Bimbi nel bosco, il Tribunale: «Nessun abuso dalla madre, soffrono per il distacco»
È nelle mani del Tribunale per i minorenni dell’Aquila la relazione tecnica sui tre bambini Trevallion/Birmingham, ribattezzati dalla cronaca “i bimbi del bosco” di Palmoli, nel Chietino. Il documento, depositato il 3 aprile, è firmato dallo psichiatra Tonino Cantelmi e dalla psicologa Martina Aiello e rappresenta il primo quadro organico sullo stato psicologico dei minori dopo l’allontanamento dalla madre disposto il 6 marzo.
Secondo quanto emerge dagli accertamenti, i bambini presentano segnali chiari di sofferenza emotiva, che non vengono letti come episodi isolati, ma come la prosecuzione di una vera e propria reazione traumatica innescata dalla separazione. Gli esperti spiegano che il disagio non si manifesta sempre attraverso esplosioni di pianto o comportamenti immediatamente riconoscibili: spesso affiora in forme più sottili, attraverso atteggiamenti, silenzi, modalità relazionali e giochi simbolici che richiedono uno sguardo specializzato per essere correttamente interpretati.
Un passaggio centrale della relazione riguarda le videochiamate tra i bambini e la madre, oggi uno dei pochissimi canali attraverso cui il legame familiare viene mantenuto. Su questo punto il parere è particolarmente articolato: se da un lato le chiamate sono considerate essenziali per non recidere il rapporto affettivo, dall’altro i tecnici rilevano che questi momenti possono “riattivare stati emotivi complessi”, generando nei minori un alternarsi di speranza, ansia, nostalgia e frustrazione. In altre parole, il contatto a distanza rischia di riaprire la ferita del distacco senza offrire ai bambini un contenimento sufficiente.
Per questa ragione Cantelmi e Aiello suggeriscono di ripensare radicalmente l’organizzazione degli incontri tra madre e figli.
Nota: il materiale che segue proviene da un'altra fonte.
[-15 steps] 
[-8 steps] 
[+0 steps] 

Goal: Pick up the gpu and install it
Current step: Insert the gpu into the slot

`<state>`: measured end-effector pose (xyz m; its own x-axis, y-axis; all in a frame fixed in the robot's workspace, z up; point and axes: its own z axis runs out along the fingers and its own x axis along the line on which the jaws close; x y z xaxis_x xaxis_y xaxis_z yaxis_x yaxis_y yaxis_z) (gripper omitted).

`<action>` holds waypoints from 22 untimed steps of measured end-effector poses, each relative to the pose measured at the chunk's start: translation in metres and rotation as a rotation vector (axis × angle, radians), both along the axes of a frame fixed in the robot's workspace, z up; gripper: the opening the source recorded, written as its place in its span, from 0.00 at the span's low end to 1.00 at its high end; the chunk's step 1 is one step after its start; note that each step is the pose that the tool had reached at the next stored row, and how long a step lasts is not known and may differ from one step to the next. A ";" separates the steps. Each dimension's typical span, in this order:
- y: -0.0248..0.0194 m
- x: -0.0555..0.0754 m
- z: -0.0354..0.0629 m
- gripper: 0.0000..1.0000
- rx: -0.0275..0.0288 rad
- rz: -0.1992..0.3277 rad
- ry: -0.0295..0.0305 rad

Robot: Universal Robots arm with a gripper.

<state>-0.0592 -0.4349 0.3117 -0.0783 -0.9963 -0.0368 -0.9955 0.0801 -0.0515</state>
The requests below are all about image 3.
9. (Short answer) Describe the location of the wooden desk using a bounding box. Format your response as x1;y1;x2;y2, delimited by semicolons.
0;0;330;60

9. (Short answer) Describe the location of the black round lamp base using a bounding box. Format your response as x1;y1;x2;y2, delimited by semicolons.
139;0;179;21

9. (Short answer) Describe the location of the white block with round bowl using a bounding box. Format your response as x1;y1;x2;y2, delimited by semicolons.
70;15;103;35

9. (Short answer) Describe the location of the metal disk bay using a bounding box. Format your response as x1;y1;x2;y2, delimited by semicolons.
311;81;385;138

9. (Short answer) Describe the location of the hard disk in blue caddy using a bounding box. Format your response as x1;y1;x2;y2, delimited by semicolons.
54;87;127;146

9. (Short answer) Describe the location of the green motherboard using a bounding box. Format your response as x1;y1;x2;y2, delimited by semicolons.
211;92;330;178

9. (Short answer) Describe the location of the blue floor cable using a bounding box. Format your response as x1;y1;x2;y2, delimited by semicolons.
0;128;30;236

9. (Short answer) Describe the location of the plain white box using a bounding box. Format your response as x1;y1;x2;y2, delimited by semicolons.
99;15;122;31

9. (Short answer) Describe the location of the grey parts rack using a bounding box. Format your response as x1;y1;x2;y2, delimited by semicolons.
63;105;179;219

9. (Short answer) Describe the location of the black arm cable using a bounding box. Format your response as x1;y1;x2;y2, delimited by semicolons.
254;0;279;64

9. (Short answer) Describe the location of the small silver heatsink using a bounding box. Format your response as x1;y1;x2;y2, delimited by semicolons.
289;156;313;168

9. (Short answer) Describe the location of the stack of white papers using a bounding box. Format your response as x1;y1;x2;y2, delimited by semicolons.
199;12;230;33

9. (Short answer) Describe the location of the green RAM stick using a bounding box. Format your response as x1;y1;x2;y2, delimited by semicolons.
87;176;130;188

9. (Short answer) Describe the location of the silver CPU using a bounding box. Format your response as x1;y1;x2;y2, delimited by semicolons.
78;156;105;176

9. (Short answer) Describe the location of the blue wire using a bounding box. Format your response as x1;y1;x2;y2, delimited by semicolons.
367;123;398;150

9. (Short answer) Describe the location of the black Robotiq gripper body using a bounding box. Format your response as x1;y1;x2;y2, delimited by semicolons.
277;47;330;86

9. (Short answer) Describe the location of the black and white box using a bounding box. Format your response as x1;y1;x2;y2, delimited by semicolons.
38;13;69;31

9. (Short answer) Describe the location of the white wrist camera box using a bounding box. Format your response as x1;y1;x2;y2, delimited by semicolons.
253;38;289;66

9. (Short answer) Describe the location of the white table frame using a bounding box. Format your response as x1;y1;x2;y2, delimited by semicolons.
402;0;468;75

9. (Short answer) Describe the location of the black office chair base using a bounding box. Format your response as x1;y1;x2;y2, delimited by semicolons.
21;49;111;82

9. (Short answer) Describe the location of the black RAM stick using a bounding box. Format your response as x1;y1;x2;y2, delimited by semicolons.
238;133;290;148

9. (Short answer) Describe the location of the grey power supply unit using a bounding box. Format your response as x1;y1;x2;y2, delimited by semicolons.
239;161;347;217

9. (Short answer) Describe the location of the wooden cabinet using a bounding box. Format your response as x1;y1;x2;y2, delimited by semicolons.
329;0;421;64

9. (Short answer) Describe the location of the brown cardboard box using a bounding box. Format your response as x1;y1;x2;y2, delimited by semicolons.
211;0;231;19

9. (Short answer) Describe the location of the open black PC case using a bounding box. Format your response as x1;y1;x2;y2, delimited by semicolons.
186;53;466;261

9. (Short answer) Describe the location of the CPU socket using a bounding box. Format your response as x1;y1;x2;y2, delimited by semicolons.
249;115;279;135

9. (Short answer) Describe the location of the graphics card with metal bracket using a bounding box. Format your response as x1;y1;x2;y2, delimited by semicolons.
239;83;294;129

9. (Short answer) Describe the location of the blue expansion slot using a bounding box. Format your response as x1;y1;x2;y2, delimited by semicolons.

La raccomandazione è quella di collocarli in un contesto più protetto e strutturato, con la presenza di figure competenti in grado di accompagnare emotivamente i minori e di modulare tempi, frequenze e modalità di comunicazione. L’obiettivo dichiarato non è limitare o interrompere il legame con la madre, ma, al contrario, tutelarlo, evitando che le forme attuali di contatto diventino, paradossalmente, motivo di ulteriore destabilizzazione.
Nella relazione si insiste sulla necessità di restituire agli incontri una “cornice rispettosa dei bisogni evolutivi, affettivi ed emotivi” dei bambini: le visite – siano esse in presenza o da remoto – dovrebbero diventare strumenti di protezione, di rassicurazione e di progressiva riorganizzazione dei rapporti familiari, e non occasioni in cui si riaccendono il dolore del distacco e i vissuti traumatici già sedimentati.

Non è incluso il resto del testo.